Mendel and the Gene Idea – Key Vocabulary

These flashcards summarize essential vocabulary from the lecture on Mendelian genetics, covering foundational terms, laws, extensions to complex inheritance, human genetic disorders, and genetic testing techniques.

Blending hypothesis

Early idea that parental traits mix in offspring like paint; rejected by Mendel’s work.

Particulate hypothesis

Concept that parents pass on discrete heritable units (genes) that retain their identity.

Character

A heritable feature that varies among individuals, such as flower color.

Trait

Each variant of a character, for example purple vs. white flowers.

True-breeding

Organisms that produce offspring identical to themselves for a given trait when self-pollinated.

Hybridization

Mating (crossing) of two contrasting true-breeding varieties.

P generation

The true-breeding parental generation in a genetic cross.

F₁ generation

First filial generation; hybrid offspring of the P generation.

F₂ generation

Offspring resulting from self- or cross-pollination of F₁ individuals.

Law of Segregation

Two alleles for a gene separate during gamete formation, so each gamete receives only one allele.

Dominant allele

Allele that determines phenotype in a heterozygote; masks recessive allele.

Recessive allele

Allele whose phenotypic effect is not observed in a heterozygote.

Allele

Alternative version of a gene found at the same locus on homologous chromosomes.

Locus

Specific physical location of a gene on a chromosome.

Homozygous

Having two identical alleles for a gene (e.g., PP or pp).

Heterozygous

Having two different alleles for a gene (e.g., Pp).

Genotype

Genetic makeup of an organism for a trait (e.g., PP, Pp, pp).

Phenotype

Observable physical and physiological traits of an organism.

Punnett square

Diagram that predicts allele composition of offspring from a cross.

Testcross

Crossing an individual showing the dominant phenotype with a homozygous recessive to determine genotype.

Monohybrid cross

Cross between heterozygotes for a single character (e.g., Pp × Pp).

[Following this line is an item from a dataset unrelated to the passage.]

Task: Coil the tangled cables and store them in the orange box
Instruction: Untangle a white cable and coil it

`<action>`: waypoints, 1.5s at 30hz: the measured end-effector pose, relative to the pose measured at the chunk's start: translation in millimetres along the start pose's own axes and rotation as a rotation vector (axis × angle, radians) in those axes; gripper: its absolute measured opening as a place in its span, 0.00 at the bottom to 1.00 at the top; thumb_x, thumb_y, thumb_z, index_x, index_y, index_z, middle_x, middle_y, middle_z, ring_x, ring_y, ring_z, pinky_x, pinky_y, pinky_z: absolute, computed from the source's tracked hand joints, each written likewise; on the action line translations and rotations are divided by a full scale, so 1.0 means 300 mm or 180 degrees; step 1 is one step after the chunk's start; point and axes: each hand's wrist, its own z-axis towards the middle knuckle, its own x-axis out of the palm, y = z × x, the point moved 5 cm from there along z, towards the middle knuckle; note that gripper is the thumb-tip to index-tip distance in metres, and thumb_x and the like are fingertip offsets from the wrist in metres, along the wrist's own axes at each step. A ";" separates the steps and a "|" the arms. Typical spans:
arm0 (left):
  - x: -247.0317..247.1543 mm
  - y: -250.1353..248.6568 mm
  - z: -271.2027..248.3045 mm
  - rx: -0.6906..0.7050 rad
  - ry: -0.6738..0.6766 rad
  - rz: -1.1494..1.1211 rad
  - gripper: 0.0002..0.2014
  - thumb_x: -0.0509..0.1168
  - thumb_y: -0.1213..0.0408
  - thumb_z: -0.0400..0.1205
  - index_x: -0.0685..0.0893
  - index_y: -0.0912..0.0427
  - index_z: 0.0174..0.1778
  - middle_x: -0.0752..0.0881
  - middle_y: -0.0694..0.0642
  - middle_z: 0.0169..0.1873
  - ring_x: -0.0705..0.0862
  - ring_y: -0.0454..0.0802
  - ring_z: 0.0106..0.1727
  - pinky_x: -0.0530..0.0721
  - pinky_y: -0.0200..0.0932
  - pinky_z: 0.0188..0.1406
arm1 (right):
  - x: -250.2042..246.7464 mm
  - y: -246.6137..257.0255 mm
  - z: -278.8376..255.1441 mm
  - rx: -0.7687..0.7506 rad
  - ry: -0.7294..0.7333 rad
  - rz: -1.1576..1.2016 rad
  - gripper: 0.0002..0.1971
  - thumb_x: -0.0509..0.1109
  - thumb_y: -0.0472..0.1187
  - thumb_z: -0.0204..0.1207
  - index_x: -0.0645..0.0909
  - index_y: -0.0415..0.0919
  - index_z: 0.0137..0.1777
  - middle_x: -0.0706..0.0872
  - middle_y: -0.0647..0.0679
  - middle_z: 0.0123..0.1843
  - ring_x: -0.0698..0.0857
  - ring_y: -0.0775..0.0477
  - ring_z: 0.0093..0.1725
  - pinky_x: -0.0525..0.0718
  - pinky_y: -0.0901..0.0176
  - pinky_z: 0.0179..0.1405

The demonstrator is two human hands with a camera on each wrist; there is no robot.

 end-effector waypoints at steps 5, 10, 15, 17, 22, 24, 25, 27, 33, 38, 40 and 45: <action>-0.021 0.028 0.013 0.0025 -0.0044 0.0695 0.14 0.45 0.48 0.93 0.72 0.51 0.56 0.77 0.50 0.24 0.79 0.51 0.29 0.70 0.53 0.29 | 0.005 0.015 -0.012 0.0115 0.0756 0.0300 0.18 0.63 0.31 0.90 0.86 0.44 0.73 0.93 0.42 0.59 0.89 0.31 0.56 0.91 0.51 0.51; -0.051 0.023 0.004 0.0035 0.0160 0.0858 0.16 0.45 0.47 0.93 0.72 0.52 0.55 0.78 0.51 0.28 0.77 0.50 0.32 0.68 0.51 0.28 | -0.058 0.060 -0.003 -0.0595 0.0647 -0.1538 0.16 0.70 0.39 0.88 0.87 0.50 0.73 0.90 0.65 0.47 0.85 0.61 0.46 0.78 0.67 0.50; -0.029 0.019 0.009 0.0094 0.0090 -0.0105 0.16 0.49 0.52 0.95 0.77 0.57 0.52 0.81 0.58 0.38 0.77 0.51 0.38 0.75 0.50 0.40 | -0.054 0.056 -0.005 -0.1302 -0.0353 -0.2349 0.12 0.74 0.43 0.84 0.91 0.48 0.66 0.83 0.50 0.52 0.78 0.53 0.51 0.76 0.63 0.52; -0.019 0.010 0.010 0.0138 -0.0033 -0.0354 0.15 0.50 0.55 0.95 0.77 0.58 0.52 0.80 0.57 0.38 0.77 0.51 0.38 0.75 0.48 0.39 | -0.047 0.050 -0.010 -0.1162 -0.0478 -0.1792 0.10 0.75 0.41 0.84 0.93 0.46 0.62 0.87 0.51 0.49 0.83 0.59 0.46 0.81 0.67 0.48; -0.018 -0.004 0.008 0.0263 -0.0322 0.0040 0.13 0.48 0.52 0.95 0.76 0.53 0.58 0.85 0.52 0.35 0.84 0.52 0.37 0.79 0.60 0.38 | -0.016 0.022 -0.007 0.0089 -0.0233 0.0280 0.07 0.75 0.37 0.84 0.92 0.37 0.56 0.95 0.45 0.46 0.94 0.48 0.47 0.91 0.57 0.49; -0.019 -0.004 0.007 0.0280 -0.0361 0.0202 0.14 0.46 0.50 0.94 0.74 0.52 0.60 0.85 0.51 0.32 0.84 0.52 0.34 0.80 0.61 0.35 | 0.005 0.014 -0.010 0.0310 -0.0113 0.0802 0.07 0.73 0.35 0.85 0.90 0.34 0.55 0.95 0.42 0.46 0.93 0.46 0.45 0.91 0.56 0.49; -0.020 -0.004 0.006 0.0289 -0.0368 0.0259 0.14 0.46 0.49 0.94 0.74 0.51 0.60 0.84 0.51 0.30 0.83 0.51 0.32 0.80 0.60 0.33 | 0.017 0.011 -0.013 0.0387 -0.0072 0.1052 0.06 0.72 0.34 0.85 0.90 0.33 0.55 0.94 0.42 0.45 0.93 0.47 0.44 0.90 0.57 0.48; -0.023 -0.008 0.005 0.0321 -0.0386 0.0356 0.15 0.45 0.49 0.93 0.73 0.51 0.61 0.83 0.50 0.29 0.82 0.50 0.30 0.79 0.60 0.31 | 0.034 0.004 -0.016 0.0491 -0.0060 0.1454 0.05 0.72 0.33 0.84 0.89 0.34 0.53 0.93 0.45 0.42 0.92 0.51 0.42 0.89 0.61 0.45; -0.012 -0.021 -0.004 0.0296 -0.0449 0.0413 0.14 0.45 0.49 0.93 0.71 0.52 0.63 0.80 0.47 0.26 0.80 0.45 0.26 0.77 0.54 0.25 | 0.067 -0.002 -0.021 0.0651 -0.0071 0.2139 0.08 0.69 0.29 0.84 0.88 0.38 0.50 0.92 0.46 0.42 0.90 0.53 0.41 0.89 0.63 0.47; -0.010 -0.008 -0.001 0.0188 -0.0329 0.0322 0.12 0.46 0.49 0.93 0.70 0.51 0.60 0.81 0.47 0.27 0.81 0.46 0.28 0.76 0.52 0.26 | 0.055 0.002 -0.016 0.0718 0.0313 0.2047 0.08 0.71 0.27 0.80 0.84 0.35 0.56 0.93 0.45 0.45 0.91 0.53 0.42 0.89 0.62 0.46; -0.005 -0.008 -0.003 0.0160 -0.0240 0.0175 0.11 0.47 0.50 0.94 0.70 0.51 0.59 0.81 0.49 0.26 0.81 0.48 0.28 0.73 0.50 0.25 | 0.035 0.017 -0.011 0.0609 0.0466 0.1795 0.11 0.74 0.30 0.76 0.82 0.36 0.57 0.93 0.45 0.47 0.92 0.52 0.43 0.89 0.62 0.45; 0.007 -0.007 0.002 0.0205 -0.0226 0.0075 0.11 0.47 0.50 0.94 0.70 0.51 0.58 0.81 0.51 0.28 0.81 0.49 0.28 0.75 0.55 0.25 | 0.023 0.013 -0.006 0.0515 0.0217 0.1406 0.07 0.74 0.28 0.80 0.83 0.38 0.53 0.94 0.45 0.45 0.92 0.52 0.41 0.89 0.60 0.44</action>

Law of Independent Assortment

Each pair of alleles segregates independently of other allele pairs during gamete formation (applies to genes on different chromosomes or far apart on same chromosome).

Dihybrid cross

Cross between individuals heterozygous for two characters (e.g., YyRr × YyRr).

Multiplication rule

Probability that independent events will occur together equals the product of their probabilities.

Addition rule

Probability that any one of two mutually exclusive events occurs equals the sum of their probabilities.

Complete dominance

Heterozygote phenotype identical to dominant homozygote.

Incomplete dominance

Heterozygote phenotype intermediate between two homozygotes (e.g., pink snapdragons).

Codominance

Both alleles affect phenotype in distinguishable ways (e.g., ABO blood IAIB type).

Tay-Sachs disease

Lethal disorder where dominance depends on observation level: recessive organismally, incompletely dominant biochemically, codominant molecularly.

Multiple alleles

Gene with more than two allele forms in population (e.g., ABO IA, IB, i).

ABO blood group

Human red-cell phenotype determined by three alleles producing A, B, AB, or O types.

Pleiotropy

Single gene influences multiple phenotypic traits (e.g., sickle-cell or cystic fibrosis alleles).

Epistasis

Gene at one locus alters phenotypic expression of gene at another locus (e.g., Labrador coat color).

Polygenic inheritance

Additive effect of two or more genes on a single phenotype (e.g., human skin color).

Quantitative character

Trait that varies along a continuum, usually due to polygenic inheritance.

Multifactorial trait

Phenotype influenced by many genes and environmental factors (e.g., heart disease).

Carrier

Heterozygote that is phenotypically normal but transmits recessive allele for a disorder.

Pedigree

Family tree showing trait inheritance across generations.

Albinism

Recessive disorder causing lack of pigment in skin, hair, eyes.

Cystic fibrosis

Common lethal recessive disorder; defective chloride channels cause mucus buildup.

Sickle-cell disease

Recessive disorder from mutant hemoglobin; causes sickled red cells and health issues.

Sickle-cell trait

Heterozygous condition; generally healthy and offers malaria resistance.

Achondroplasia

Dominant disorder causing dwarfism.

Huntington’s disease

Late-onset dominant neurodegenerative disorder, fatal after symptom onset.

Amniocentesis

Prenatal test sampling amniotic fluid for chromosomal and genetic analysis.

Chorionic villus sampling (CVS)

Prenatal test removing placental tissue for rapid genetic testing.

Newborn screening

Routine testing of infants for certain genetic disorders (e.g., PKU).

Consanguineous mating

Mating between close relatives; increases risk of recessive disorders.